**Supplied material**
•••••

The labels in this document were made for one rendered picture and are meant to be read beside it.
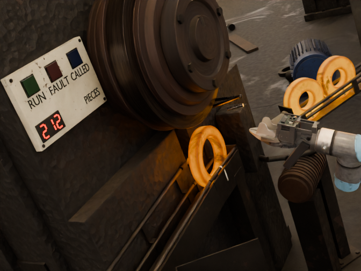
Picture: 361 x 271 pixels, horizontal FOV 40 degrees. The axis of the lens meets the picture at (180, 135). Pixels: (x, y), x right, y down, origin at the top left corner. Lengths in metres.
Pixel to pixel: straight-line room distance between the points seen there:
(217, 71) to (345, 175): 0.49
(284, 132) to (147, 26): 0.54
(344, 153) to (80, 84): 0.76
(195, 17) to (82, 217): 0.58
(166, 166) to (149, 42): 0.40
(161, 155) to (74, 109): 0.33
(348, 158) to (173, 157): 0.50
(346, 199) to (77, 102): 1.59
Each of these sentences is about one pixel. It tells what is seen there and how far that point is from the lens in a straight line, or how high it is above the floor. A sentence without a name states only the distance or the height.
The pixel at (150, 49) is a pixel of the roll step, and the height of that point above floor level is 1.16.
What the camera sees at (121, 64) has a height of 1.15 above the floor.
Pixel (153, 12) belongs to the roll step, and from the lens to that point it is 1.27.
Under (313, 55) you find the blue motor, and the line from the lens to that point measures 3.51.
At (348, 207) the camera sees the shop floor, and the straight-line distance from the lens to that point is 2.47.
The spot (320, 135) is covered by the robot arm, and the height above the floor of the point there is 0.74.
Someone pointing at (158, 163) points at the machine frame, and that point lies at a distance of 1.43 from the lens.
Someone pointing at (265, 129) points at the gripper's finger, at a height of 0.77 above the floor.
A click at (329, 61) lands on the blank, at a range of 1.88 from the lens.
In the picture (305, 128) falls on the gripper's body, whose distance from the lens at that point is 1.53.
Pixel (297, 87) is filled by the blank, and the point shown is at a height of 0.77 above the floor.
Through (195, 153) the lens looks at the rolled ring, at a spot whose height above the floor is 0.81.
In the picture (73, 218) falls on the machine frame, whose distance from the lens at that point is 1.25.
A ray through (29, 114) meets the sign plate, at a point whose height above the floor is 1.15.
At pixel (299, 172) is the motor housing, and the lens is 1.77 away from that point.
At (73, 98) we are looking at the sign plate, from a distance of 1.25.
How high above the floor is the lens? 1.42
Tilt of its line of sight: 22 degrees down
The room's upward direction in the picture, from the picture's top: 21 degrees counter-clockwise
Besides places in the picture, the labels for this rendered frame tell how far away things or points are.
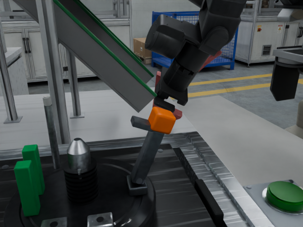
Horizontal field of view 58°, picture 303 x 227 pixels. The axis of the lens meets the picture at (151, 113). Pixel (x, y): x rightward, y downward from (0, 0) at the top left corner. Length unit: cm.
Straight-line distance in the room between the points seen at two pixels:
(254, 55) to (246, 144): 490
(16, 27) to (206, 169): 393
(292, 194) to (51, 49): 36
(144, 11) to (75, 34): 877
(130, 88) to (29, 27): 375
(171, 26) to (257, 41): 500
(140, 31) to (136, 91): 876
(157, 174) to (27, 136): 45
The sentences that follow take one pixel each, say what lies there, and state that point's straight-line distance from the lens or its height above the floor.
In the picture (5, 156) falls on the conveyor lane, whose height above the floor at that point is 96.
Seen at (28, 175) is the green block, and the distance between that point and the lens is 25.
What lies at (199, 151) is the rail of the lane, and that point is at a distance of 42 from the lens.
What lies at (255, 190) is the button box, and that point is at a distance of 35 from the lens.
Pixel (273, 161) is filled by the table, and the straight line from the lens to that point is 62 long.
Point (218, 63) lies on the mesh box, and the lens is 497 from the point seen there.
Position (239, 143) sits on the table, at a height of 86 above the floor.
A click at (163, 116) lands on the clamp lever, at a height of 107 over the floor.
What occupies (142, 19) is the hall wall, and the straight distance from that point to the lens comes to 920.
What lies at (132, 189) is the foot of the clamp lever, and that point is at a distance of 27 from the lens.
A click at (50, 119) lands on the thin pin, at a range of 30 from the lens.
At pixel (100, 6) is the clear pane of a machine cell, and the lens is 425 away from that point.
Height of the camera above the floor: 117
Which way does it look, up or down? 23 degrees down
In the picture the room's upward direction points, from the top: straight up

•••••

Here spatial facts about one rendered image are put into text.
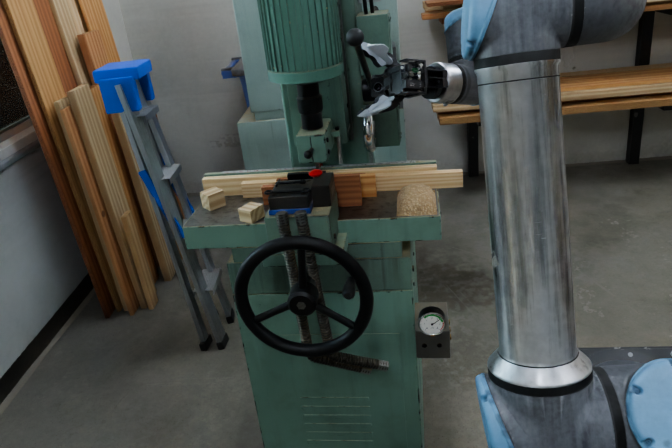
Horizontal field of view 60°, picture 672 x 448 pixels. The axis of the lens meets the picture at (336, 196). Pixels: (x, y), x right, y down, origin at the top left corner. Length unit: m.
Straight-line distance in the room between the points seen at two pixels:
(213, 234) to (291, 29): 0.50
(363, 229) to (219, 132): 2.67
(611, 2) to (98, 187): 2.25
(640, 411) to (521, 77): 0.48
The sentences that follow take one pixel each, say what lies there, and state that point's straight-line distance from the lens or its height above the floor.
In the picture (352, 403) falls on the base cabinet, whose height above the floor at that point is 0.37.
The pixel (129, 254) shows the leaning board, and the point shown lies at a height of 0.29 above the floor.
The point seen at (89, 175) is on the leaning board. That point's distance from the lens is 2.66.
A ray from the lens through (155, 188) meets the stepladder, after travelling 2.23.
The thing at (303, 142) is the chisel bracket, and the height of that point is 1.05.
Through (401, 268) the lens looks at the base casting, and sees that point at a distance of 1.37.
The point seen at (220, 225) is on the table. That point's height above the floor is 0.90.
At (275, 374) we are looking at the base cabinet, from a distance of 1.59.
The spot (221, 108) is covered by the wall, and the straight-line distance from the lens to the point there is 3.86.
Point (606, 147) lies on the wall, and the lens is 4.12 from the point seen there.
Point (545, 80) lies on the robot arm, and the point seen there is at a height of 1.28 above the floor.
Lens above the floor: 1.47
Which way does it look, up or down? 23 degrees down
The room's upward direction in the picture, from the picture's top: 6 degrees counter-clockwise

•••••

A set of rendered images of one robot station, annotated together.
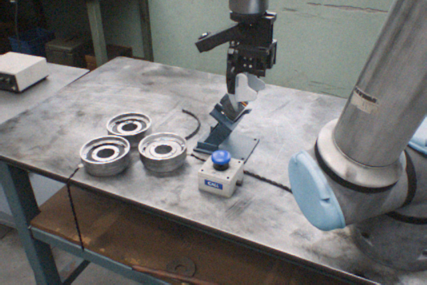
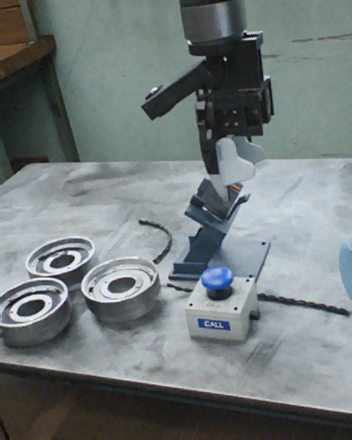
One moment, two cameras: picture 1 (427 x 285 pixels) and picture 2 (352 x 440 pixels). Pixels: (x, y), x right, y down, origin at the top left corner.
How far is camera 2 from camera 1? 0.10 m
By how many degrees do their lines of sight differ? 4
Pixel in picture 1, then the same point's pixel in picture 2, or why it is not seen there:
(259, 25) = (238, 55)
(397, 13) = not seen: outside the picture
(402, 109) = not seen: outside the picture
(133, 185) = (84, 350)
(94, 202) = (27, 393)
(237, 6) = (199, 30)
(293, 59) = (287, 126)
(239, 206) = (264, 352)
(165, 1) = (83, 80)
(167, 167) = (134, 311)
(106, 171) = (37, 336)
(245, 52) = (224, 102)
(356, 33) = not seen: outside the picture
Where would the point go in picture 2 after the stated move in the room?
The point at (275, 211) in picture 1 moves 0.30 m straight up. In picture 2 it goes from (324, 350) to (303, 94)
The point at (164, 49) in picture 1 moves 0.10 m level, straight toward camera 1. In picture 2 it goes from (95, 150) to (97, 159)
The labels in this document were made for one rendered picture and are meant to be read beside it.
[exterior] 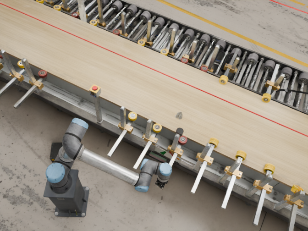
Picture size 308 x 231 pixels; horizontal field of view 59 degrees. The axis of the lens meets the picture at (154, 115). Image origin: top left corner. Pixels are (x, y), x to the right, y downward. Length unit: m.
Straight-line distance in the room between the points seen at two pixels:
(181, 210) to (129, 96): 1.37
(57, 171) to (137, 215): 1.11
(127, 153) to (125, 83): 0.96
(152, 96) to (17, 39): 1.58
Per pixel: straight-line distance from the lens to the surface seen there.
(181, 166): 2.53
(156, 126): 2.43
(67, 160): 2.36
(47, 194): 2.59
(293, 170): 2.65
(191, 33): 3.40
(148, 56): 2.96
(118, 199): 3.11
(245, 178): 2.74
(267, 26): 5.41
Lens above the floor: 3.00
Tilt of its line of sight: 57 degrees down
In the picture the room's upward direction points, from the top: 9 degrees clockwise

•••••

**Goal of the exercise**
Every line in the records above that contains the word "pointing" is to be copied out.

**Exercise result**
Someone pointing at (158, 163) points at the machine frame, and that point lies at a distance of 1.43 from the lens.
Someone pointing at (265, 129) points at the gripper's finger, at a height of 0.77 above the floor.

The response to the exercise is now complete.